Self-Portrait, d’Andy Warhol (1967)

L’artiste qui a réalisé cette œuvre est le roi de la sérigraphie. Voici Self-Portrait réalisé par Andy Warhol en 1967.

La soupe Campbell, Marilyn, Mao ou la chaise électrique, tous sont passés entre les mains de l’artiste.

Au moyen de la répétition sans limite obtenue par la sérigraphie, Andy Warhol met sur un pied d’égalité, les images triviales du quotidien, les idéaux et les célébrités.

Il ébranle ainsi la hiérarchie des genres et des valeurs. Tout semble se valoir dans son musée imaginaire, comme dans une galerie des «symboles d’Andy», où tout est transformé en icône.

Assez vite il se met lui-aussi en scène. Depuis 1952, il s’est créé une sorte de personnage, une marque : son visage énigmatique et enfantin, sa pâleur maladive et sa perruque aux cheveux blancs qui dissimule sa calvitie. Comme un masque, sans âge, sur lequel le temps ne semble intervenir.

Dès ses premiers autoportraits, il regarde le monde avec un air détaché, qui correspond à l’extrême distanciation que l’on retrouve dans ses œuvres. Il se traite comme les nombreuses célébrités qu’il peint. Comme une icône immortelle. L’autoportrait, en plus de figer le temps, est une consécration de sa propre notoriété.

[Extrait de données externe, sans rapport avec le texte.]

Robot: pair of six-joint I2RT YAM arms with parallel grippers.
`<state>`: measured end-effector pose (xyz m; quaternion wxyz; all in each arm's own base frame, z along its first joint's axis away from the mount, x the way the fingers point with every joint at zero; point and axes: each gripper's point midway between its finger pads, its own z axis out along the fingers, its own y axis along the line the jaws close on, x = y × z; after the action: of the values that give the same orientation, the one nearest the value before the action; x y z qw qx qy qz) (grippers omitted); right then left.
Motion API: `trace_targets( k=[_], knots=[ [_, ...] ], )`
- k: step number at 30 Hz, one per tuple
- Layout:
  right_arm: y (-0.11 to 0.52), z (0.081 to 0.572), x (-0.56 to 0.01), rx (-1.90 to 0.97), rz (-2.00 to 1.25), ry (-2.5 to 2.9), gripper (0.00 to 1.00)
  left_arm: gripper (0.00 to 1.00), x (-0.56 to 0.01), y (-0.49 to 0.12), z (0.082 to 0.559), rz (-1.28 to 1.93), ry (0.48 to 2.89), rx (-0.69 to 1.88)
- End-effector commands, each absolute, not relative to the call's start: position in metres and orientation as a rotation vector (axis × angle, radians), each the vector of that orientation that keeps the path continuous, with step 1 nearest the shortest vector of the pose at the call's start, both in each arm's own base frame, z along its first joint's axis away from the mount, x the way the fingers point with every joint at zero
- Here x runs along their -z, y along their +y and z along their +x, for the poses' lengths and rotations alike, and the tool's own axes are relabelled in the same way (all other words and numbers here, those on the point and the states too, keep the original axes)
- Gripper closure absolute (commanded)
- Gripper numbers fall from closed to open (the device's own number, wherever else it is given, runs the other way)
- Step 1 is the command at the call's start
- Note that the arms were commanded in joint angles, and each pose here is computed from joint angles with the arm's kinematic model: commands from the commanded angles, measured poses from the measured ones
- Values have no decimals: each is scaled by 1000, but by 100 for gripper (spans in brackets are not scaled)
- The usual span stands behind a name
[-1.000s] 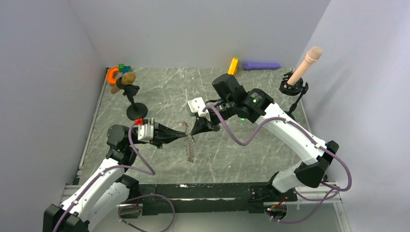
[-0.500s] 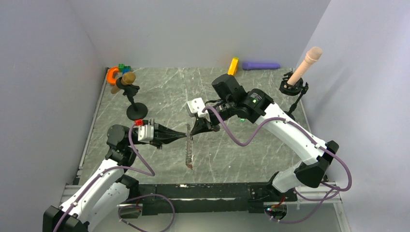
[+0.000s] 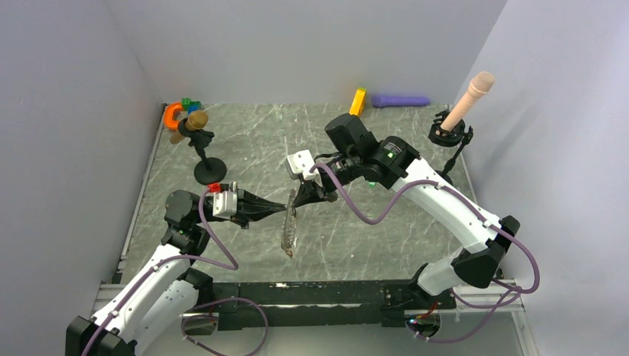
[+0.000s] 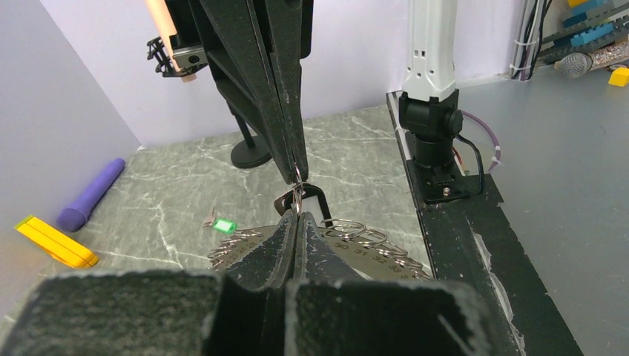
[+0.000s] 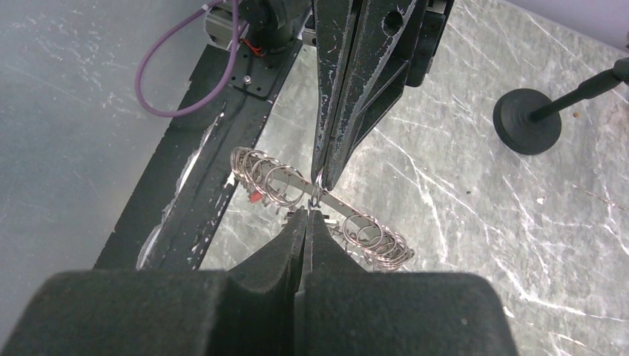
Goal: Put the keys on the keyring
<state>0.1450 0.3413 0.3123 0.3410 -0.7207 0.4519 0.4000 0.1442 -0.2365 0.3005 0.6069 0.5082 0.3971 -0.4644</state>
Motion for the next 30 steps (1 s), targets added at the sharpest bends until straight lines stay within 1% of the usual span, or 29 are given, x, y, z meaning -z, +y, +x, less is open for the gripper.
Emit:
trace_targets(
  k=[1, 30],
  knots=[
    [339, 143, -329, -1015, -1860, 1137, 100, 100, -327, -235, 141, 1187, 824, 1013],
    [343, 142, -320, -1057, -1860, 1156, 100, 100, -330, -235, 141, 1170, 806, 1010]
  ],
)
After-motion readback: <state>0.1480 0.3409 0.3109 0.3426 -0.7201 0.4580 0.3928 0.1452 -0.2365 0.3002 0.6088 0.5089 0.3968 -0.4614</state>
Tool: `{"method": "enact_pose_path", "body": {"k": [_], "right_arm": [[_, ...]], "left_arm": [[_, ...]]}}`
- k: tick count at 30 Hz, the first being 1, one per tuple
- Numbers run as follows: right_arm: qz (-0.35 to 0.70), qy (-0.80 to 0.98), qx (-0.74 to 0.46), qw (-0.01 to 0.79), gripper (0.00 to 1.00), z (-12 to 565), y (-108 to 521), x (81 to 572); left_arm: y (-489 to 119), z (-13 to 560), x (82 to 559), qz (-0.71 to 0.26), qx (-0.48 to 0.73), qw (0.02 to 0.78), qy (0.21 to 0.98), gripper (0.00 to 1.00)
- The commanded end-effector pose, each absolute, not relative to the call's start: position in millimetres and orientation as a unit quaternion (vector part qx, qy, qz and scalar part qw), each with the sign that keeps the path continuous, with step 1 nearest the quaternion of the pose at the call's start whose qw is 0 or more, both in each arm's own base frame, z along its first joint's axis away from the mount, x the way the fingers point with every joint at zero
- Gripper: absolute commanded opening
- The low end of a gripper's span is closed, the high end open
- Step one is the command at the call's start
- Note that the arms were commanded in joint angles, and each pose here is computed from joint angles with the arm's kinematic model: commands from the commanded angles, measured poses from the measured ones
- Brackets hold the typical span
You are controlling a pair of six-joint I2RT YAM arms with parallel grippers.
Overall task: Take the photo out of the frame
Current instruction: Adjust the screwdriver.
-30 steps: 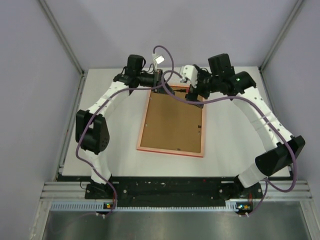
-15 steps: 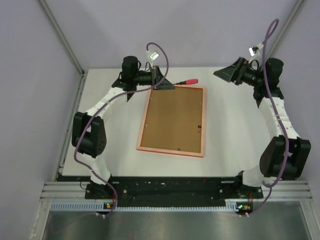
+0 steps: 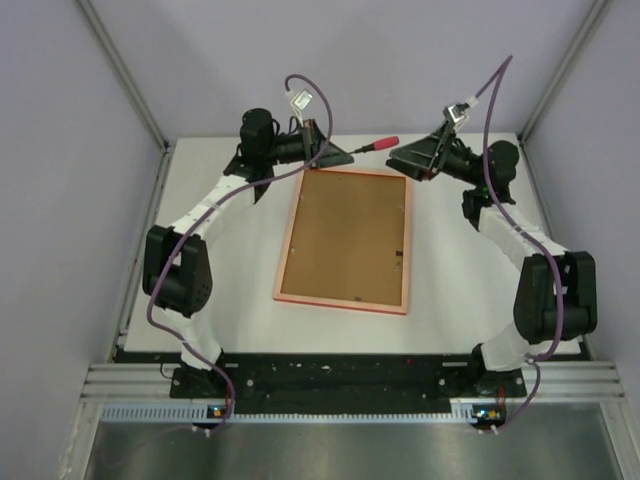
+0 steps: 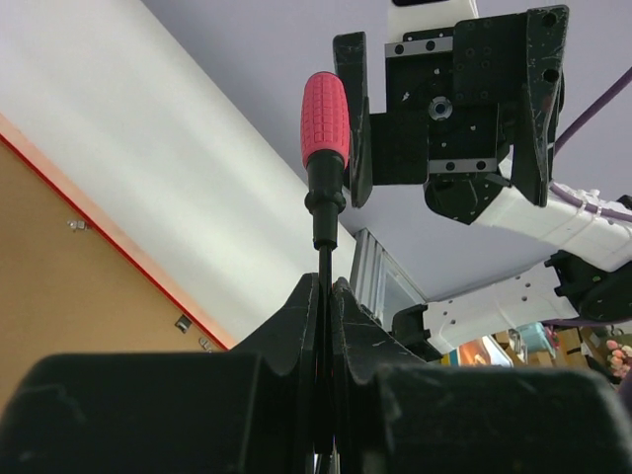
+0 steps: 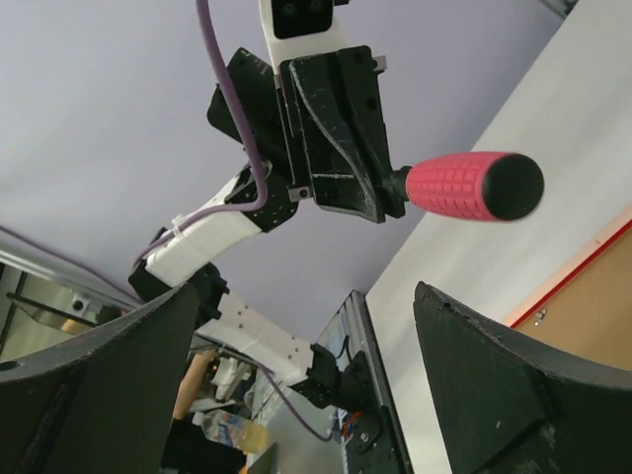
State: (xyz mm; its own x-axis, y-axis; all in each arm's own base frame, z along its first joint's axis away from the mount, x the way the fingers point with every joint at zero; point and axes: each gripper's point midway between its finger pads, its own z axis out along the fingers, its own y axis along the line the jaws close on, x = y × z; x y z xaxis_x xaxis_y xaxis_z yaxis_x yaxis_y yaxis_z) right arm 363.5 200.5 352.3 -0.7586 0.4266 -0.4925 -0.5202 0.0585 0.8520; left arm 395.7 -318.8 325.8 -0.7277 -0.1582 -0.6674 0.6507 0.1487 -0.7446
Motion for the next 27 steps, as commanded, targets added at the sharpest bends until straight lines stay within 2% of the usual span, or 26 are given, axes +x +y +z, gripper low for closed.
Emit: {"method": "enact_pose_path", "body": {"k": [1, 13, 21, 27], "right_arm": [[0.695, 0.618, -0.062, 0.362, 0.88, 371.7, 215.4, 369.6], [0.703, 0.61, -0.034, 0.364, 0.74, 369.5, 216.8, 405.4], [0.71, 0.595, -0.034, 0.376, 0.47, 384.5, 216.8, 406.7], [0.708, 0.597, -0.045, 0.374, 0.45, 387.2, 224.5, 399.3]], "left_arm": [[-328.2, 350.5, 393.5, -0.645, 0.198, 0.346, 0.652, 0.0], [-338.1, 349.7, 379.0, -0.661, 0.205, 0.325, 0.645, 0.0], [-342.5, 349.5, 377.9, -0.664, 0.206, 0.322, 0.643, 0.0], [-343.1, 348.9, 380.3, -0.664, 0.203, 0.324, 0.643, 0.0]]}}
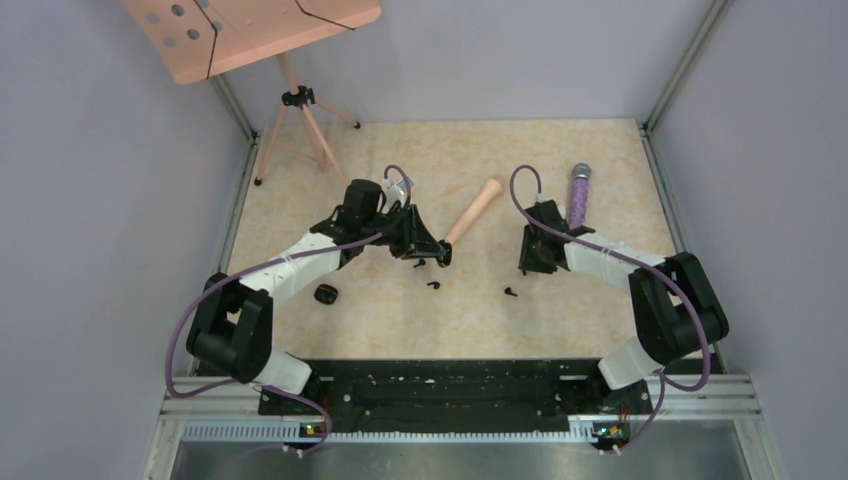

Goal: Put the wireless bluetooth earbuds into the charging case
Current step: Move the left earbud to the center of the board, then insert the left earbud into the left side groove of the charging case.

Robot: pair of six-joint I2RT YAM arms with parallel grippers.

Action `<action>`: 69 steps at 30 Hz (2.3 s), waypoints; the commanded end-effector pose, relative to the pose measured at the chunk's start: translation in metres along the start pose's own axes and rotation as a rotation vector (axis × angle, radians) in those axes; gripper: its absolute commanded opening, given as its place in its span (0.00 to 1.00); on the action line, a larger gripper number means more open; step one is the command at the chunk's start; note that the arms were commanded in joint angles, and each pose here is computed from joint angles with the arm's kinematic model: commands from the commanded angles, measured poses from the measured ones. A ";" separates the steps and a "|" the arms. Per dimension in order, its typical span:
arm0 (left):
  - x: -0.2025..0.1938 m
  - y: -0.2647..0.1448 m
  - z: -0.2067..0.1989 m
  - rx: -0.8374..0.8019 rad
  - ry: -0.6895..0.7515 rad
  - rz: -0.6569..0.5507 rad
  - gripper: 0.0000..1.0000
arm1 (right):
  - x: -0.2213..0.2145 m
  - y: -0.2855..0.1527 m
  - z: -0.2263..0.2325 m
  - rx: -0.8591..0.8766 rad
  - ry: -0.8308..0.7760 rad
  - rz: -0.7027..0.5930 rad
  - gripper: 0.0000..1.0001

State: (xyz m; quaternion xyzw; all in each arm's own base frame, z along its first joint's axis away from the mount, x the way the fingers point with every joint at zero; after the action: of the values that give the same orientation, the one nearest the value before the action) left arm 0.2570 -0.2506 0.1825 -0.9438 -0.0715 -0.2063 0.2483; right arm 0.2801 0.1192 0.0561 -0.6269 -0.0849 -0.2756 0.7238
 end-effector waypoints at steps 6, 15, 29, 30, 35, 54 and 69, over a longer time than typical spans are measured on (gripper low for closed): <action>0.011 -0.003 -0.014 -0.037 0.056 -0.036 0.00 | 0.001 0.003 0.006 -0.020 -0.076 0.027 0.30; 0.011 -0.005 -0.015 -0.034 0.059 -0.038 0.00 | -0.001 0.008 0.012 -0.017 -0.096 0.044 0.28; 0.013 -0.004 -0.015 -0.032 0.056 -0.037 0.00 | -0.006 0.007 0.001 -0.065 -0.238 0.090 0.29; 0.013 -0.004 -0.016 -0.034 0.057 -0.037 0.00 | -0.007 0.007 0.000 -0.064 -0.248 0.093 0.29; 0.014 -0.003 -0.016 -0.035 0.056 -0.037 0.00 | -0.008 0.011 0.000 -0.066 -0.283 0.108 0.28; 0.012 -0.004 -0.014 -0.026 0.054 -0.035 0.00 | -0.018 0.014 0.003 -0.005 -0.363 0.193 0.38; 0.014 -0.002 -0.015 -0.035 0.055 -0.034 0.00 | -0.018 0.019 0.004 -0.039 -0.310 0.238 0.37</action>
State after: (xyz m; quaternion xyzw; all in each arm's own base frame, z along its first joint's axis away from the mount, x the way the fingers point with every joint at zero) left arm 0.2573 -0.2508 0.1835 -0.9438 -0.0714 -0.2066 0.2480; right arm 0.2933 0.1315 0.0550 -0.6688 -0.1676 -0.1257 0.7133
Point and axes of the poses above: each gripper's point midway between its finger pads, its own y axis out along the fingers, its own z axis along the line the jaws close on, x = y × z, the point moved 4 cm from there along -y, back along the fingers, and after that the axes turned 7 degrees about y, right-handed, at the moved point
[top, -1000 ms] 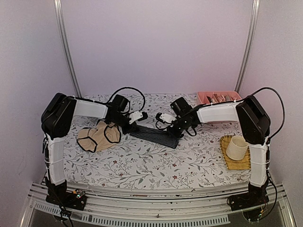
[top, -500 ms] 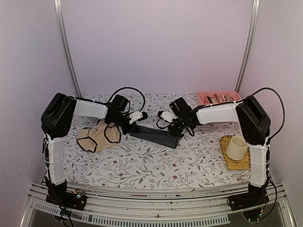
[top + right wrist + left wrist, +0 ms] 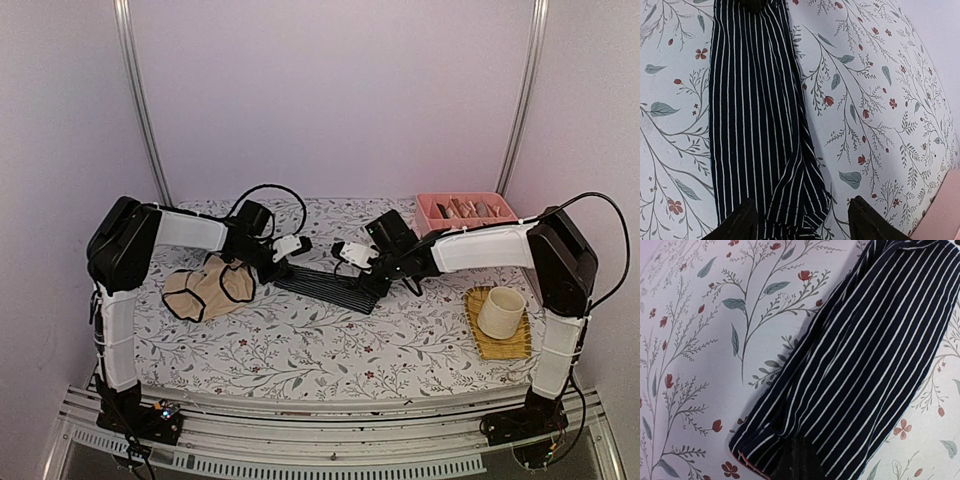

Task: Roll the underwear
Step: Smooth out the underwear at the center of the board.

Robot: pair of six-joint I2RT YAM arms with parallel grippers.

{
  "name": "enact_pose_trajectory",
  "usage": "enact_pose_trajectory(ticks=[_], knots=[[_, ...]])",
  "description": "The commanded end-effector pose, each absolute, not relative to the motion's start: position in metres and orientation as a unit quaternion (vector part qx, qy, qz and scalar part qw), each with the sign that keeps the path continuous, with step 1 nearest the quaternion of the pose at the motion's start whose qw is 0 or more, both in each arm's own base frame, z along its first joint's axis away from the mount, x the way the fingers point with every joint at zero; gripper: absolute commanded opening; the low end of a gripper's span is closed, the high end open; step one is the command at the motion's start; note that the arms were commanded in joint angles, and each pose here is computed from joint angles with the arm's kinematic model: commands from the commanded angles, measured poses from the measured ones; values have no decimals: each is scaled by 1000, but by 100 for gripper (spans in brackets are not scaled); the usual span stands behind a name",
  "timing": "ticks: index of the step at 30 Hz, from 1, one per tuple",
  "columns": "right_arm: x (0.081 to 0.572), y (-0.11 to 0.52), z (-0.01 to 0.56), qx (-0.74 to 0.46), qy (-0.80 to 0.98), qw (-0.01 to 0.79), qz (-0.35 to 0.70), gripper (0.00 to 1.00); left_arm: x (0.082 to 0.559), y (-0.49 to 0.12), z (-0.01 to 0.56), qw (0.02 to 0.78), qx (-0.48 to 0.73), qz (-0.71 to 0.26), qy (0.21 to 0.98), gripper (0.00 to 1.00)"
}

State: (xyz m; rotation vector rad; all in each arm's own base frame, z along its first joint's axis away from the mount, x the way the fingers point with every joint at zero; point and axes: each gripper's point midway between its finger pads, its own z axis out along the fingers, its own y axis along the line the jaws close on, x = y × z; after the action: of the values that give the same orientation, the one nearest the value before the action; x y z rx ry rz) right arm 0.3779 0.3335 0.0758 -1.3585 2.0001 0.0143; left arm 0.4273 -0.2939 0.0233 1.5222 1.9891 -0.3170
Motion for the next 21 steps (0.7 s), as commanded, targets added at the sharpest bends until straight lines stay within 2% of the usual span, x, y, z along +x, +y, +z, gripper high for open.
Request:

C’est la revanche d’un timide qui adore occuper tout l’espace et s’entourer de stars d’Hollywood ou de chanteurs. Pour cette boulimie d’égo-trip, il a trouvé une formule : « la notoriété c’est comme manger des cacahouètes, quand on commence on ne peut plus s’arrêter ».

Andy Warhol va appliquer cette méthode pour sa riche clientèle de milliardaires et ainsi multiplier les commandes de portraits. à croire que la promesse d’immortalité n’a pas de prix.